(THIS ARTICLE IS MACHINE TRANSLATED by Google from Norwegian)
[headgear] "Woman is an object in all societies. If it wasn't, I don't think the shawl would exist. But when it looks like it does, I think it's easier to be an individual with the shawl on. "
This is one of the women depicted in the book Slöjor. She is one of 53 ladies interviewed and photographed by Elin Berge. Academician Edda Manga has written the concluding essay that puts Western understanding of the shawl into a historical framework.
The intention behind the book is commendable. The authors want to give a voice to the ladies who, in the Western cultural interpretation, have either been understood as exotic, erotic beings of the type "under every shawl there is a belly dancer", or as oppressed victims that must be saved.
The escape from the gaze
Many of these women's statements are about the right to be a subject and the pleasant escape from the sexually objectifying gaze. Several of the girls believe the veil is the best protection against sexual harassment. But is this a viable strategy? Is sexual harassment caused by short skirts and too much makeup? Will an uncovered woman always be understood as a sex object? Isn't the opportunity to be a subject in one's own life about economic, political and cultural power relations, rather than how covered women can be? The authors effectively dismiss the myth of the victim behind the veil, but avoid confrontation when it comes to these issues. According to the book, the shawl gives the Muslim woman the opportunity to choose not to be subjected to sexism. One result of this choice is that she is faced with other prejudices.

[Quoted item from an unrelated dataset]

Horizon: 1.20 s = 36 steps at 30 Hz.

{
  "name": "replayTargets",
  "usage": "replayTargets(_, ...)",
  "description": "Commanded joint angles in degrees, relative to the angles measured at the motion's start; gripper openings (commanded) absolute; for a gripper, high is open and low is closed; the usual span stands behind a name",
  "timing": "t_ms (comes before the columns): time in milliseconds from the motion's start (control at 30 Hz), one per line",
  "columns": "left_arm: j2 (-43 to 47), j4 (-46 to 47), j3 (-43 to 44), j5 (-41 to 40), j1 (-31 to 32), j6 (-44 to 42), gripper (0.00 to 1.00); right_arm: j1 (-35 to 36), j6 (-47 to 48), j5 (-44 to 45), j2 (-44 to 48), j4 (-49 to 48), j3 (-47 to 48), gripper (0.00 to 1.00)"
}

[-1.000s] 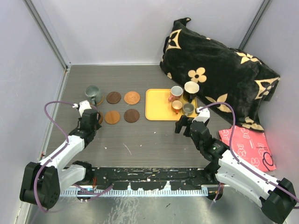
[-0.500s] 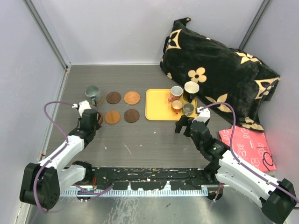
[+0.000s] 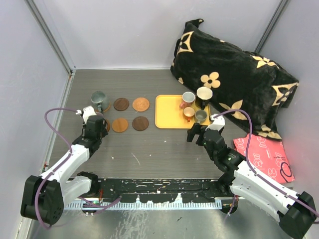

The sloppy girls' message is unequivocal that this is something they have chosen for themselves, but that Swedish society is depriving them of independence when it believes the girls are unwilling victims of a religious patriarchy. In doing so, they confirm what the Swedish research report "Living with a headscarf ..." concludes, namely that veiled women are faced with discrimination and prejudice in Swedish society.
After looking at the beautiful portraits, it strikes me how these ladies reflect on every look they encounter. They express the strength that lies in a conscious visibility – but the image painted by the strong woman becomes too simple. Although there may be a minority of Muslim women who are forced to cover up, they do exist. It would have been a brave move to mix the voices, but the book does not.
The shawl as a symbol
How can a piece of clothing on a woman's head be such a strong symbol of the political, religious and political struggles going on in our day? In the closing essay, Edda Manga encourages us to understand the shawl in context. The shawl has been the foremost symbol of anti-colonial resistance in the Muslim world. At the same time, for the West, it has been the foremost symbol of a retro-modern society. Manga is quite right in that the shawl and the woman who wears it cannot be understood outside of a social context, but are there any ideals about a gender-just society that is independent of context?
For those who believe that all Muslim women are victims and believe that women's liberation is about undressing, this book should be a mandatory read. But for those with Palestinian scarves who believe that all veiled women are the vanguard of anti-imperialism, the book can reinforce prejudice. The problem is that it is the last group the book appeals to, and that the others continue to swear on the West's excellence.